During the night of 16 and dawn of 17 December, General Robertson consolidated his and other forces that had only a day before captured the vital crossroads at Wahlerscheid. To the east of Rocherath and Krinkelt, the Germans had made a deep penetration and were liable at any moment to come bursting out of the forest. The U.S. had to hold the twin villages to allow the 2nd ID with its heavy weapons and vehicles to reach positions around Elsenborn intact. The 99th Division had already put its last reserve into the battle. The 2nd ID with the attached 395th were left to defend the endangered sector of the corridor south.

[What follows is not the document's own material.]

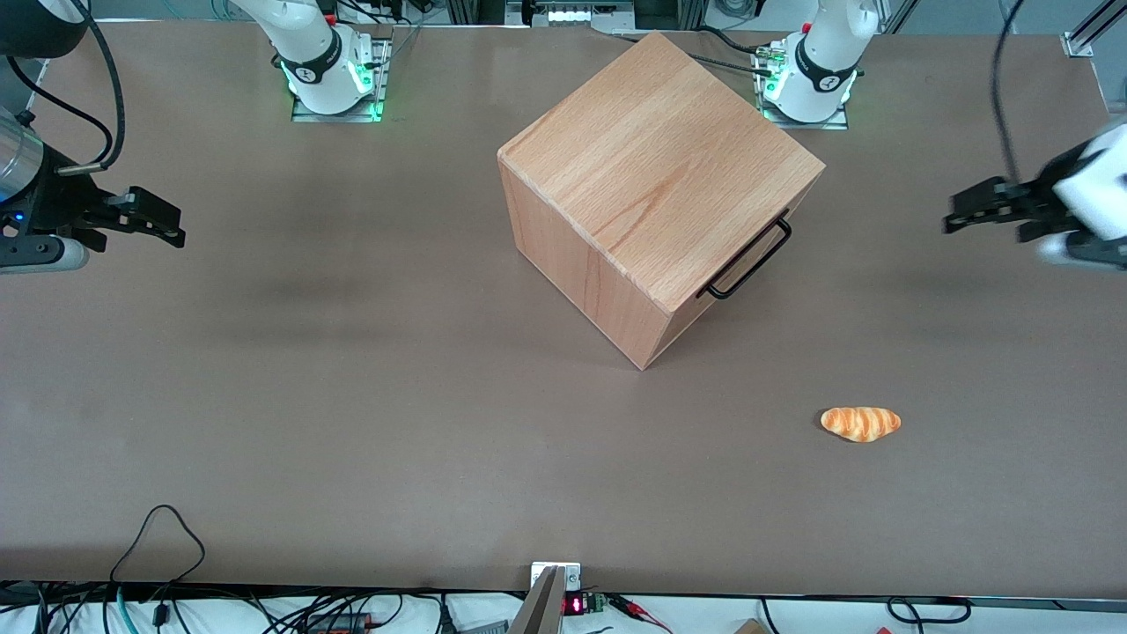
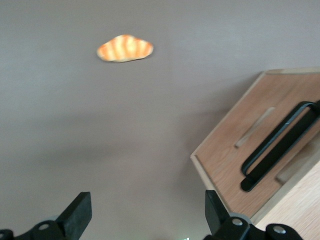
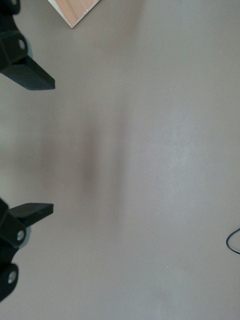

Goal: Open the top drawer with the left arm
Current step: 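Move the open left gripper toward the black drawer handle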

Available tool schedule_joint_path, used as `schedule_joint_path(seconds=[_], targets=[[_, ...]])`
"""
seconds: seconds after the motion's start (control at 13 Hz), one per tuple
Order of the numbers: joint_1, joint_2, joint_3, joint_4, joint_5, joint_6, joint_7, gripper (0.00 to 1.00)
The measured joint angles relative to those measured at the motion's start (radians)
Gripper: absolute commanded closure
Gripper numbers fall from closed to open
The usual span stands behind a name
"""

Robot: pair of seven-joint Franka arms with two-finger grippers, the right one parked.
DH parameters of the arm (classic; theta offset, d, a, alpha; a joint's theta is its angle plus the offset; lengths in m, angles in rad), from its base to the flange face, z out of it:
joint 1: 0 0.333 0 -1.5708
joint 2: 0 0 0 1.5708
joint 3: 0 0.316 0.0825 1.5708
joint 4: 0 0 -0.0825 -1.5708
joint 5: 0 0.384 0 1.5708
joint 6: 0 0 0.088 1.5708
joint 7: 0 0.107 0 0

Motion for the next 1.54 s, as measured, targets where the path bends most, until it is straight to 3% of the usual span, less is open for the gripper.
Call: schedule_joint_path(seconds=[0.23,0.62,1.0,1.54], targets=[[-0.017,0.017,-0.049,-0.092,-0.011,0.133,0.16,0.0],[-0.013,0.054,-0.069,-0.181,-0.184,0.202,0.287,0.0],[-0.016,0.062,-0.163,-0.277,-0.188,0.318,0.292,0.0],[-0.015,0.079,-0.176,-0.324,-0.188,0.379,0.372,0.0]])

The 9th Infantry Regiment pulled back to another crossroads in the forest at Baracken, about 5 mi to the south of the cross roads at Wahlerscheid. The other units moved south through the area near the twin villages. Robertson moved his headquarters from Wirtzfeld, south and west of the twin villages, to Elsenborn, just west of the ridge line. Robertson also informed Gerow that he intended to hold the twin villages until troops east of the villages had retreated through them to the ridge line, which then would become the next line of defense. This defensive line was intended to safeguard the key high ground on Elsenborn Ridge from the German advance.

The Americans later regretted their failure to destroy the pillboxes at the crossroads when they were forced to recapture the area again in early February 1945.